>>>>
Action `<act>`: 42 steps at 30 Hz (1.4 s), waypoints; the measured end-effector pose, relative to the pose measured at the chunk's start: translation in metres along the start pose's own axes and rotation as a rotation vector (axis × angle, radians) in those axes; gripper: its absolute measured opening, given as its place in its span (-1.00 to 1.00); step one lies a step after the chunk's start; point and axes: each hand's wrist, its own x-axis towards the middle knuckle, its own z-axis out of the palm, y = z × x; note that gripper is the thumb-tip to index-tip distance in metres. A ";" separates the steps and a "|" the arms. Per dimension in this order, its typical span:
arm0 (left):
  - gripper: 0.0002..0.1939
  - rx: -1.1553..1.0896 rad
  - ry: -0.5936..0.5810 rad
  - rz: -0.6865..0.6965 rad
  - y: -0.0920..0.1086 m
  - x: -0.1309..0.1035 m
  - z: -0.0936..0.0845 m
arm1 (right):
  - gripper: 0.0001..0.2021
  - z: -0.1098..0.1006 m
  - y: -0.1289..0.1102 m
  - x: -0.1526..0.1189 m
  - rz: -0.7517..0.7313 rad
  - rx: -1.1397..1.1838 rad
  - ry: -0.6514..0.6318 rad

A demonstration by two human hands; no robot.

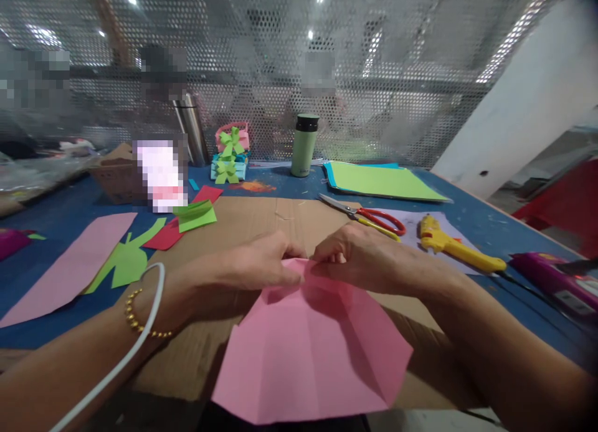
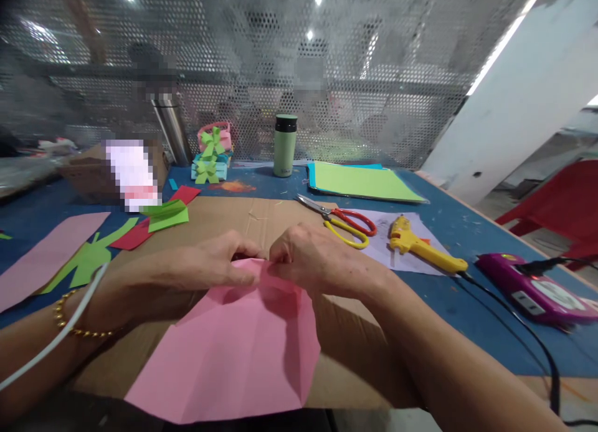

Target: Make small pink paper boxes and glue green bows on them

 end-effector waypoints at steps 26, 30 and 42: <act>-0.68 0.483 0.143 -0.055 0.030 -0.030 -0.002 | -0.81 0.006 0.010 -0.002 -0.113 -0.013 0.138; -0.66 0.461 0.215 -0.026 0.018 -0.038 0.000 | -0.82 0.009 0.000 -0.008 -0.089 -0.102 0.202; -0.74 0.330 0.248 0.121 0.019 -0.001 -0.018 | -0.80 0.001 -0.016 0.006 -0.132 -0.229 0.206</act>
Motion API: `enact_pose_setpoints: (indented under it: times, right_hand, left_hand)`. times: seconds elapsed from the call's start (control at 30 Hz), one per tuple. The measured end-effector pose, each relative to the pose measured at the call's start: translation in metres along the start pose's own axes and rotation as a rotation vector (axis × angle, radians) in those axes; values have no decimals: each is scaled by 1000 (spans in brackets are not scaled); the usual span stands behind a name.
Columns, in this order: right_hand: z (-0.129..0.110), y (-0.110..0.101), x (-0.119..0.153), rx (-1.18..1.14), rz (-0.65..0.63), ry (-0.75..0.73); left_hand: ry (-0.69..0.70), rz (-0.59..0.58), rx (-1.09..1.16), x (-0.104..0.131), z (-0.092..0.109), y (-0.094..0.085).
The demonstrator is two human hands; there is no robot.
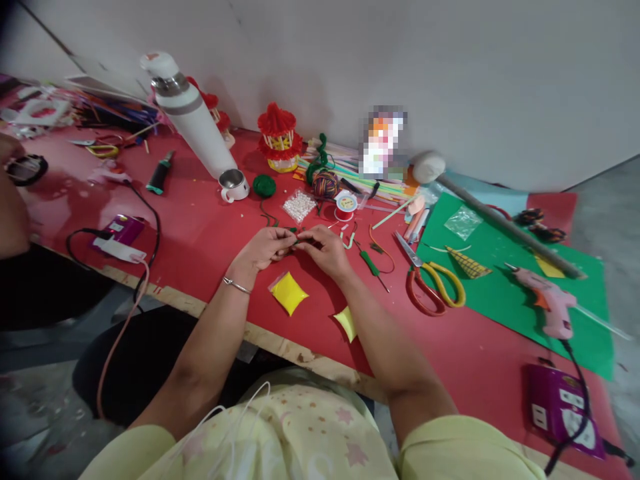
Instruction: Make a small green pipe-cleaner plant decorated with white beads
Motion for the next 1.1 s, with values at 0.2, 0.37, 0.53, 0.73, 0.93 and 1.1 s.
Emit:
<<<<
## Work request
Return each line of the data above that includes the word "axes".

## Final answer
Action `<act>`: 42 steps at 30 Hz (1.4 s), waypoints; the measured end-effector pose, relative to the pose measured at the chunk's start: translation in metres along the start pose's own axes and rotation as a rotation vector (axis × angle, radians) in those axes; gripper: its absolute measured opening, given as its place in its span (-1.00 to 1.00); step one lies a step after the chunk's start; point and axes: each hand's wrist, its own x-axis towards the middle knuckle, its own z-axis out of the palm, y = z × x; note that gripper is the thumb-tip to index-tip distance in metres. A ";" separates the steps and a "|" the arms. Per dimension in this order, its typical span:
Motion API: `enact_pose_setpoints: (indented under it: times, right_hand, left_hand)`. times: seconds elapsed from the call's start (control at 30 Hz), one per tuple. The measured end-effector pose, each relative to the pose measured at the call's start: translation in metres along the start pose's own axes and rotation as a rotation vector (axis × angle, radians) in those axes; values have no decimals: each is scaled by 1000 (spans in brackets are not scaled); the usual span stands behind a name.

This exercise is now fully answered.